Introduction to batch processing - MapReduce

Today, the volume of data is often too big for a single server – node – to process. Therefore, there was a need to develop code that runs on multiple nodes. Writing distributed systems is an endless array of problems, so people developed multiple frameworks to make our lives easier. MapReduce is a framework that allows the user to write code that is executed on multiple nodes without having to worry about fault tolerance, reliability, synchronization or availability.

Batch processing

There are a lot of use cases for a system described in the introduction, but the focus of this post will be on data processing – more specifically, batch processing. Batch processing is an automated job that does some computation, usually done as a periodical job. It runs the processing code on a set of inputs, called a batch. Usually, the job will read the batch data from a database and store the result in the same or different database.

An example of a batch processing job could be reading all the sale logs from an online shop for a single day and aggregating it into statistics for that day (number of users per country, the average spent amount, etc.). Doing this as a daily job could give insights into customer trends.

MapReduce

MapReduce is a programming model that was introduced in a white paper by Google in 2004. Today, it is implemented in various data processing and storing systems (Hadoop, Spark, MongoDB, …) and it is a foundational building block of most big data batch processing systems.

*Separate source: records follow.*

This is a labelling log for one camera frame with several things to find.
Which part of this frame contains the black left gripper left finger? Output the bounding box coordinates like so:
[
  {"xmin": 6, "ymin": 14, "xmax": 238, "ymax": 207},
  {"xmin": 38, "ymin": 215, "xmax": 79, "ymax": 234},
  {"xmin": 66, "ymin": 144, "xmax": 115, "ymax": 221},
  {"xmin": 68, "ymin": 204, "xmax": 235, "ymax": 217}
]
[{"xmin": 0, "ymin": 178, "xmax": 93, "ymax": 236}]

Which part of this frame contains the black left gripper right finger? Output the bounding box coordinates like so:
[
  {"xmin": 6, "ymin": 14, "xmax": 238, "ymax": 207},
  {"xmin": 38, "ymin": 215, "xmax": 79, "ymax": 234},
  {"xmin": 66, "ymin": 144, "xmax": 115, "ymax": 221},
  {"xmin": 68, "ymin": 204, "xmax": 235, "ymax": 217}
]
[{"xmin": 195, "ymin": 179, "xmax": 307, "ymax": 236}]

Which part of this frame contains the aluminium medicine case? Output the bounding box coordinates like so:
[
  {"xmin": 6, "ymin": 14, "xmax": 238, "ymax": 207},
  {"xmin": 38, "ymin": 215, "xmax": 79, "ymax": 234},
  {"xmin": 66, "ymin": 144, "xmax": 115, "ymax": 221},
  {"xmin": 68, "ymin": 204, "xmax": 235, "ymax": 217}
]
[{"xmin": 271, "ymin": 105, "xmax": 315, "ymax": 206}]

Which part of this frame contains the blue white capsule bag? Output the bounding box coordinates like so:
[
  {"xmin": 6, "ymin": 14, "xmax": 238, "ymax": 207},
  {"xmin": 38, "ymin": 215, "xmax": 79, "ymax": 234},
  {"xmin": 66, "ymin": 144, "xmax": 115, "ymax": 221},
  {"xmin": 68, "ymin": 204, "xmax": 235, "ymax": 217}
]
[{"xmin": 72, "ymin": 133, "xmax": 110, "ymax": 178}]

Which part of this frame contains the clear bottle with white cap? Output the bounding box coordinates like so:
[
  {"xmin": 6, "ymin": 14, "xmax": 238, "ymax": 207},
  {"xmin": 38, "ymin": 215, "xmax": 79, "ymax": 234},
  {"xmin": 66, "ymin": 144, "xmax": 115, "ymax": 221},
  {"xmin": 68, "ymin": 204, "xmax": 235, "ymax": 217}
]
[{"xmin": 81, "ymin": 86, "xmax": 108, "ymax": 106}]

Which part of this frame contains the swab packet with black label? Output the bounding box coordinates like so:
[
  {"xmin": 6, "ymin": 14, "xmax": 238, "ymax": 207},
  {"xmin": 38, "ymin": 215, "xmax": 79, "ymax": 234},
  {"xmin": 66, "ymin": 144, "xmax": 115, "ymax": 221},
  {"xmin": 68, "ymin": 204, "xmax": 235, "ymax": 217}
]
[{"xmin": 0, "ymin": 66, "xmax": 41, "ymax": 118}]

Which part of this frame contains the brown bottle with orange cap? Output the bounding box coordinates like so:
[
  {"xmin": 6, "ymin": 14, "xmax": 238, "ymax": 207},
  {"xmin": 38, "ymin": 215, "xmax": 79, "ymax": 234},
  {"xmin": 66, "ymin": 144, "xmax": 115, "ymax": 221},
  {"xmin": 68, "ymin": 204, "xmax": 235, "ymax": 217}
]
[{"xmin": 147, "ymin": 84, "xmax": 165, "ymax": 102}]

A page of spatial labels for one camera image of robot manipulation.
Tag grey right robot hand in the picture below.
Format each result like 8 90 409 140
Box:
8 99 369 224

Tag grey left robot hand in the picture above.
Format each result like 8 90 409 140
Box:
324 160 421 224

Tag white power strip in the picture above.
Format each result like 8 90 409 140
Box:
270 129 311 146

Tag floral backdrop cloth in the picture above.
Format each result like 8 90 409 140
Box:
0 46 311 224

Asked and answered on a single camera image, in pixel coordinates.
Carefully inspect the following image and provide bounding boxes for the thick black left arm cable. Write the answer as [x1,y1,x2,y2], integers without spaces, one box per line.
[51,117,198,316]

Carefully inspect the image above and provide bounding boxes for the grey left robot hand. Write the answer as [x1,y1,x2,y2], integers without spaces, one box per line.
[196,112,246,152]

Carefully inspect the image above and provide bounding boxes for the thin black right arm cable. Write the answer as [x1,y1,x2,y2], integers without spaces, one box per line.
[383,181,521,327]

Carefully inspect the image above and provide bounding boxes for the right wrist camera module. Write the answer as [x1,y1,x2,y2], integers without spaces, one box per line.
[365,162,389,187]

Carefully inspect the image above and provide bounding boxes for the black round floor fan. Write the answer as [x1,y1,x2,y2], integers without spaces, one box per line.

For MapReduce to be able to do computation on large amounts of data, it has to be a distributed model that executes its code on multiple nodes. This allows the computation to handle larger amounts of data by adding more machines – horizontal scaling. This is different from vertical scaling, which implies increasing the performance of a single machine.

Execution

In order to decrease the duration of our distributed computation, MapReduce tries to reduce shuffling (moving) the data from one node to another by distributing the computation so that it is done on the same node where the data is stored. This way, the data stays on the same node, but the code is moved via the network. This is ideal because the code is much smaller than the data.

To run a MapReduce job, the user has to implement two functions, map and reduce, and those implemented functions are distributed to nodes that contain the data by the MapReduce framework. Each node runs (executes) the given functions on the data it has in order the minimize network traffic (shuffling data).

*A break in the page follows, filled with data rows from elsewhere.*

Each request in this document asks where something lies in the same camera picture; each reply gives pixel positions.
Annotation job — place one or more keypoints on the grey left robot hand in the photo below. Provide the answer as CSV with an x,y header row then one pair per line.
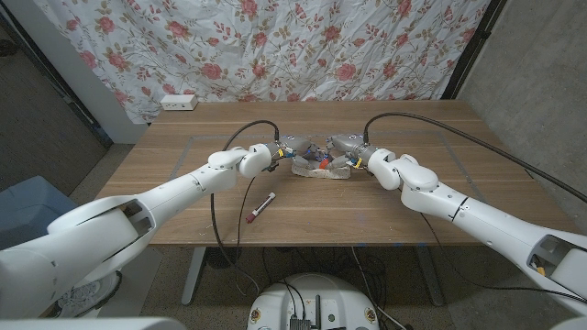
x,y
300,146

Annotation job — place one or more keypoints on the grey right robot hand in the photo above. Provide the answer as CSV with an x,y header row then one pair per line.
x,y
353,146

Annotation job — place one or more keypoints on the white patterned pen bag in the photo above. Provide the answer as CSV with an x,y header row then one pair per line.
x,y
321,174

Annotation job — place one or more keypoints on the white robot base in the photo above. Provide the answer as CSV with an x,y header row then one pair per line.
x,y
275,302

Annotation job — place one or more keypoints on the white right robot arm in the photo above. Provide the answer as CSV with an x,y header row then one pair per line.
x,y
458,206

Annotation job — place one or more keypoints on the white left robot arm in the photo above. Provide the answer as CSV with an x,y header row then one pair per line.
x,y
183,188

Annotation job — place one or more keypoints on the red and white pen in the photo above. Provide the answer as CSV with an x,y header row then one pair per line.
x,y
260,207

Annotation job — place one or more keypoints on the floral backdrop cloth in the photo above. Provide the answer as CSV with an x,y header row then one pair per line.
x,y
275,46

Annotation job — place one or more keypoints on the white power strip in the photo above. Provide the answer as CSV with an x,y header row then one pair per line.
x,y
179,102

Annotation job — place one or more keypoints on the black round disc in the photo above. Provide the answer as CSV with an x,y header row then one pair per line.
x,y
223,257

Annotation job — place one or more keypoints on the grey table leg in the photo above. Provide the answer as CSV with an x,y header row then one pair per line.
x,y
431,279

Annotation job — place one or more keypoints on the black backdrop stand pole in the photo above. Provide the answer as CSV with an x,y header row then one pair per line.
x,y
475,46

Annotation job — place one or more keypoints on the black antenna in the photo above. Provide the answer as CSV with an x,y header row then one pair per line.
x,y
317,311

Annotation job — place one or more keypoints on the white table leg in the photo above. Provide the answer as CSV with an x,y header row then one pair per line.
x,y
192,279

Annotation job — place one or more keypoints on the black mini computer box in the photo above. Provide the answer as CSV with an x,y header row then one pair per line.
x,y
300,324

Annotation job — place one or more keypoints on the white sneaker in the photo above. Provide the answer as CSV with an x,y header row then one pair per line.
x,y
87,293

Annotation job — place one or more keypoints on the white robot torso edge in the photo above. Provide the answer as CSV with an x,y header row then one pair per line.
x,y
91,324

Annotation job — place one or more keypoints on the blue-grey bin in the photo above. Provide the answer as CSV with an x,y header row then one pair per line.
x,y
32,211

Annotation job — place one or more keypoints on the black frame bar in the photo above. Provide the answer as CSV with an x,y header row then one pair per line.
x,y
68,94

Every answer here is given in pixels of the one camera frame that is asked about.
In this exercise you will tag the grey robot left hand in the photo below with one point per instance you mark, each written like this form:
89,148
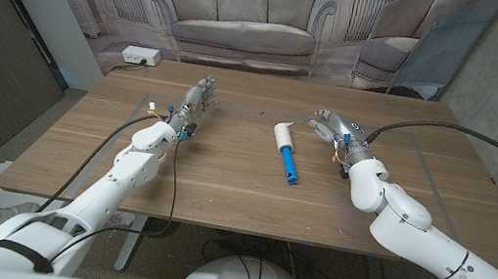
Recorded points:
195,104

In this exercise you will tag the white power outlet box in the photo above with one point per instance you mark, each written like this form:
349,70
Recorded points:
140,55

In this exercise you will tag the wooden table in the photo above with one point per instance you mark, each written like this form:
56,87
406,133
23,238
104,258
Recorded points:
230,196

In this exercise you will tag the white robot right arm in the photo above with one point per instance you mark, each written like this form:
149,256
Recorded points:
414,228

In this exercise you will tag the printed living room backdrop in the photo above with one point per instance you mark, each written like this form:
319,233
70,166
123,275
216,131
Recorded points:
248,11

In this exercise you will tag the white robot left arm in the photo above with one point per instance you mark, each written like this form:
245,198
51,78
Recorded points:
108,188

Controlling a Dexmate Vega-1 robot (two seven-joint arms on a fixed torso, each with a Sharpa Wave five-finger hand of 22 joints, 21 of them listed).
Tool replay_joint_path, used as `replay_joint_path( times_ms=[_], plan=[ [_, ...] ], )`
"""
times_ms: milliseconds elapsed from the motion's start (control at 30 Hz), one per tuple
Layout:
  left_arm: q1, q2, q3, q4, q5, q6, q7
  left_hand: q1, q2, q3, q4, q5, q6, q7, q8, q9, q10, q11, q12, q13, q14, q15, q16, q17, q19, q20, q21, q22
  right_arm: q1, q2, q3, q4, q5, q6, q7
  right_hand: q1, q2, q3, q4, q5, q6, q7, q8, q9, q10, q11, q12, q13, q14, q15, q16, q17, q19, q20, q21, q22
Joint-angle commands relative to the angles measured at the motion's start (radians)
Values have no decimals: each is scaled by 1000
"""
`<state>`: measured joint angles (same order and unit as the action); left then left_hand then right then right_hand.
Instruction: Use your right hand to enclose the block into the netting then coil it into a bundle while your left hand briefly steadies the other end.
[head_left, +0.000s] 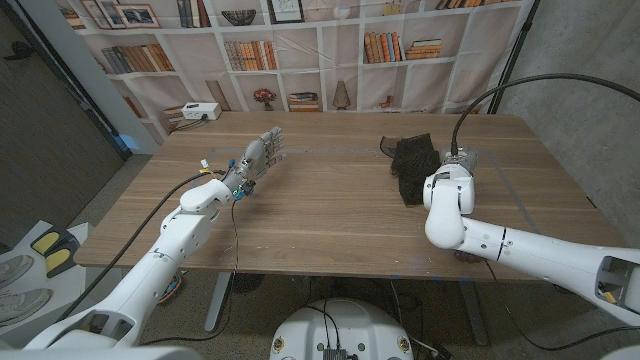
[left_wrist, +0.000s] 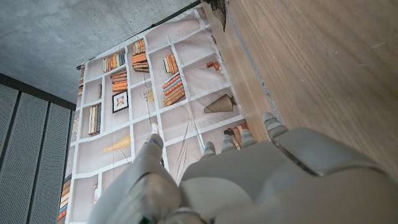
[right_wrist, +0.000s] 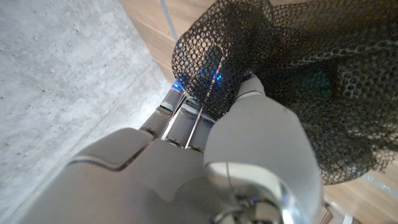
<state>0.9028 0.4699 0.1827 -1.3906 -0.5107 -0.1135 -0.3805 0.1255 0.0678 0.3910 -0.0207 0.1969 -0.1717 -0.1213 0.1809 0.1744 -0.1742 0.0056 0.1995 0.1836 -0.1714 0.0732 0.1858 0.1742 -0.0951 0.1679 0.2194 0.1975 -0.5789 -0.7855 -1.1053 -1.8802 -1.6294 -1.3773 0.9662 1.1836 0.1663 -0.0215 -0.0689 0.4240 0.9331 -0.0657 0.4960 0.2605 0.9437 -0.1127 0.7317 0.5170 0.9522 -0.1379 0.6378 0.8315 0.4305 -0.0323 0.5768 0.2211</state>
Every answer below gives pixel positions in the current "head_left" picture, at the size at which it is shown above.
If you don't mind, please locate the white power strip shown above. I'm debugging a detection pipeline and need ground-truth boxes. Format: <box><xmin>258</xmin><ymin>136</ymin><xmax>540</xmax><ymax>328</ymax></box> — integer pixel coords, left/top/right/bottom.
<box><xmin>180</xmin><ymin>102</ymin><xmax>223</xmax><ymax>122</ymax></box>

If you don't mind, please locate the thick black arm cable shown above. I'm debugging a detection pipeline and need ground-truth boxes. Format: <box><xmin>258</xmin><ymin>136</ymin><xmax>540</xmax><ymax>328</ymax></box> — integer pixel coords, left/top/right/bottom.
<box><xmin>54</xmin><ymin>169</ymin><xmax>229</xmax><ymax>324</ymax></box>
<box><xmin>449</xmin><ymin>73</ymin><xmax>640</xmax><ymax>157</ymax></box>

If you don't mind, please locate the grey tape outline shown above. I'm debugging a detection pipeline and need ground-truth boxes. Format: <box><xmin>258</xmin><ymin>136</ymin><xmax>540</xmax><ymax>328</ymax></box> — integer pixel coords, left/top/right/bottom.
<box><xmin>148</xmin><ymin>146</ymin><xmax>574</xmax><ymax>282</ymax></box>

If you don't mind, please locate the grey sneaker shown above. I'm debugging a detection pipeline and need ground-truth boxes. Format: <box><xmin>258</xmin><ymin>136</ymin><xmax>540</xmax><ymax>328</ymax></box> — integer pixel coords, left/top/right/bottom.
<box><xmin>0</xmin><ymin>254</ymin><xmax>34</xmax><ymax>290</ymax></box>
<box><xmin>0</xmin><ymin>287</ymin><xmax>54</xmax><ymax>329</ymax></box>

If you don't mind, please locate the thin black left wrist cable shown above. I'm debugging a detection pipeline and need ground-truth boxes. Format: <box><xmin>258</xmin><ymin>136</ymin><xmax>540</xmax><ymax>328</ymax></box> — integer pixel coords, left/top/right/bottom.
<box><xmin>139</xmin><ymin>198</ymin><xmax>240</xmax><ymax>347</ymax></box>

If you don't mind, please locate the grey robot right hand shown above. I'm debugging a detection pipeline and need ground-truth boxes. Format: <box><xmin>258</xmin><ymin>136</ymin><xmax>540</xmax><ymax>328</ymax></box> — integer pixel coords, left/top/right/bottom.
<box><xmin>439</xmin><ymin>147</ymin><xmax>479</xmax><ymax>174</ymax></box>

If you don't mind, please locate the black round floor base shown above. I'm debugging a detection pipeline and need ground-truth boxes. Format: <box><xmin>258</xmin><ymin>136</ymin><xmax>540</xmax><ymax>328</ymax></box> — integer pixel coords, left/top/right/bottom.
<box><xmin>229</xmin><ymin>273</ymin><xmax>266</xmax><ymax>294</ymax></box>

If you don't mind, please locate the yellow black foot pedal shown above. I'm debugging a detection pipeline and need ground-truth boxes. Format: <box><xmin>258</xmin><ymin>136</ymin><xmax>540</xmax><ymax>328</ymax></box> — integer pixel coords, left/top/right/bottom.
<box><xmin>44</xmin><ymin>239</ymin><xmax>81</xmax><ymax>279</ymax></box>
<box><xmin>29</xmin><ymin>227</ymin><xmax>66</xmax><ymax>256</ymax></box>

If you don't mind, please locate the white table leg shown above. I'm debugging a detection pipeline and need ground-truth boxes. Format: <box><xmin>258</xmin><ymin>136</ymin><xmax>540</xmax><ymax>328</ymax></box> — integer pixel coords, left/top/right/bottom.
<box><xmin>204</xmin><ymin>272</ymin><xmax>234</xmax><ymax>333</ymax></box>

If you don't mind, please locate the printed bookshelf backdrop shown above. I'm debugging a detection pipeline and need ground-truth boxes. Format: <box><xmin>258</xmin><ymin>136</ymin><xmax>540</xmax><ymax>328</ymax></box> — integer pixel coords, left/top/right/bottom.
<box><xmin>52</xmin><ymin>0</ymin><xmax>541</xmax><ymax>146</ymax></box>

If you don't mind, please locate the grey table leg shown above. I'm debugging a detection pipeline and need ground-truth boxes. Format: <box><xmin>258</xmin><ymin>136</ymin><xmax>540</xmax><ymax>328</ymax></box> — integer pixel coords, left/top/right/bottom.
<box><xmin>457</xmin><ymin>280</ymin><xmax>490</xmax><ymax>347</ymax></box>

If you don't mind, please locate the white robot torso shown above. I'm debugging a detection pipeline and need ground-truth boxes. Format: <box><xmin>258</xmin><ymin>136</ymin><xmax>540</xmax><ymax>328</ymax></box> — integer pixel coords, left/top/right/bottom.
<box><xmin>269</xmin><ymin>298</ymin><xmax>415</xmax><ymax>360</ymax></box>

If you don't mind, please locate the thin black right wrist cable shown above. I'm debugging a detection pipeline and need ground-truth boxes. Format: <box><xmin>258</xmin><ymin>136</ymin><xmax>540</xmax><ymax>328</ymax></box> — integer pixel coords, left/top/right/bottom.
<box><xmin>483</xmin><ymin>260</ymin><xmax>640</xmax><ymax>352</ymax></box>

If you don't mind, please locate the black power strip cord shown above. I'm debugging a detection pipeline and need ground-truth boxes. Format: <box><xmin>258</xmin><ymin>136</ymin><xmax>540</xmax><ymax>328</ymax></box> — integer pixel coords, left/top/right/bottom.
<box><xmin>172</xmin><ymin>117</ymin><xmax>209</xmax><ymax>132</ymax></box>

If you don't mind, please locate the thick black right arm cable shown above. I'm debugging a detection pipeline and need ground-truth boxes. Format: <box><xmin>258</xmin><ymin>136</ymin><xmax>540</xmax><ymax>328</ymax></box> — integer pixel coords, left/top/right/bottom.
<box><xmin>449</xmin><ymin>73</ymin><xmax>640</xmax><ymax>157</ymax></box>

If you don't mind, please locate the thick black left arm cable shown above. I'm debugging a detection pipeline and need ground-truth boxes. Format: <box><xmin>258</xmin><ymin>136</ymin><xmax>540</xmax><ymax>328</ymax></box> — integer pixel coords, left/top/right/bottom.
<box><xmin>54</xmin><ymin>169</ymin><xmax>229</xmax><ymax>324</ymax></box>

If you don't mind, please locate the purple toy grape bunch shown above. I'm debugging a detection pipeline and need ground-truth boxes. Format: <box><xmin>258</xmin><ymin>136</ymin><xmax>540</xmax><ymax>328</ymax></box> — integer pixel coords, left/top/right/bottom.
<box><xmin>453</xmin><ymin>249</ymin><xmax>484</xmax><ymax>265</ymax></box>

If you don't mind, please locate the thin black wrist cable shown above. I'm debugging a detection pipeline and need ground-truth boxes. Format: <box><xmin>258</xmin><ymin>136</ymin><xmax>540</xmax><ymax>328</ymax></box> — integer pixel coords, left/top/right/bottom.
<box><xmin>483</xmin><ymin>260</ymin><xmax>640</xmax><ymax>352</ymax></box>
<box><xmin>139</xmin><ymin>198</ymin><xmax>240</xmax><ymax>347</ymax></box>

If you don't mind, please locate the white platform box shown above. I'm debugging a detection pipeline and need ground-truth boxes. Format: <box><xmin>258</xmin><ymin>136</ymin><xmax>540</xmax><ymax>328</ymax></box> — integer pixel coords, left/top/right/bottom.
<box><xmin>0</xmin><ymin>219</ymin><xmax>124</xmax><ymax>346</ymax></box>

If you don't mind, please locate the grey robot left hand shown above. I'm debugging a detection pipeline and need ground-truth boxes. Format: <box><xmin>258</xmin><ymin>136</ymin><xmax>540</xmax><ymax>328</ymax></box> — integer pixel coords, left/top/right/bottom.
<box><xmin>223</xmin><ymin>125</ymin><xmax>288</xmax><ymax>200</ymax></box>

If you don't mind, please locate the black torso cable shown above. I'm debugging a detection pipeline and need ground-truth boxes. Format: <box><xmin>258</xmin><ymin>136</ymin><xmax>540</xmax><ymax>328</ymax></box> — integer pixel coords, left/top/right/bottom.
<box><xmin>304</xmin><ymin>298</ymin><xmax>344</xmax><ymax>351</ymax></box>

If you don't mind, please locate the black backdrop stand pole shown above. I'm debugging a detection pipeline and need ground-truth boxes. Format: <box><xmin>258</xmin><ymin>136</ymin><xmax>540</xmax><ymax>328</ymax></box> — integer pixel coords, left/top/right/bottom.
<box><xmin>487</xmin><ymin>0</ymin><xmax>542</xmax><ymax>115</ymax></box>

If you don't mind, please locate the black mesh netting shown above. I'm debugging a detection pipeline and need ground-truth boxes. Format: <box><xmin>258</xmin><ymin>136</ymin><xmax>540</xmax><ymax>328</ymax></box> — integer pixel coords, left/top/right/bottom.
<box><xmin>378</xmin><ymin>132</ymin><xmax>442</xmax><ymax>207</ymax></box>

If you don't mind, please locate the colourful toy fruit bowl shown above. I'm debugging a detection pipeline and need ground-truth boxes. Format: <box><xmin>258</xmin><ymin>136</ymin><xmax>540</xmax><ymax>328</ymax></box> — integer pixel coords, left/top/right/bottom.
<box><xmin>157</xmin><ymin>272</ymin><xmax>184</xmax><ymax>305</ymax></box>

The computation performance of MapReduce comes at the cost of its expressivity. When writing a MapReduce job we have to follow the strict interface (return and input data structure) of the map and the reduce functions. The map phase generates key-value data pairs from the input data (partitions), which are then grouped by key and used in the reduce phase by the reduce task. Everything except the interface of the functions is programmable by the user.

Map

Hadoop, along with its many other features, had the first open-source implementation of MapReduce. It also has its own distributed file storage called HDFS. In Hadoop, the typical input into a MapReduce job is a directory in HDFS. In order to increase parallelization, each directory is made up of smaller units called partitions and each partition can be processed separately by a map task (the process that executes the map function). This is hidden from the user, but it is important to be aware of it because the number of partitions can affect the speed of execution.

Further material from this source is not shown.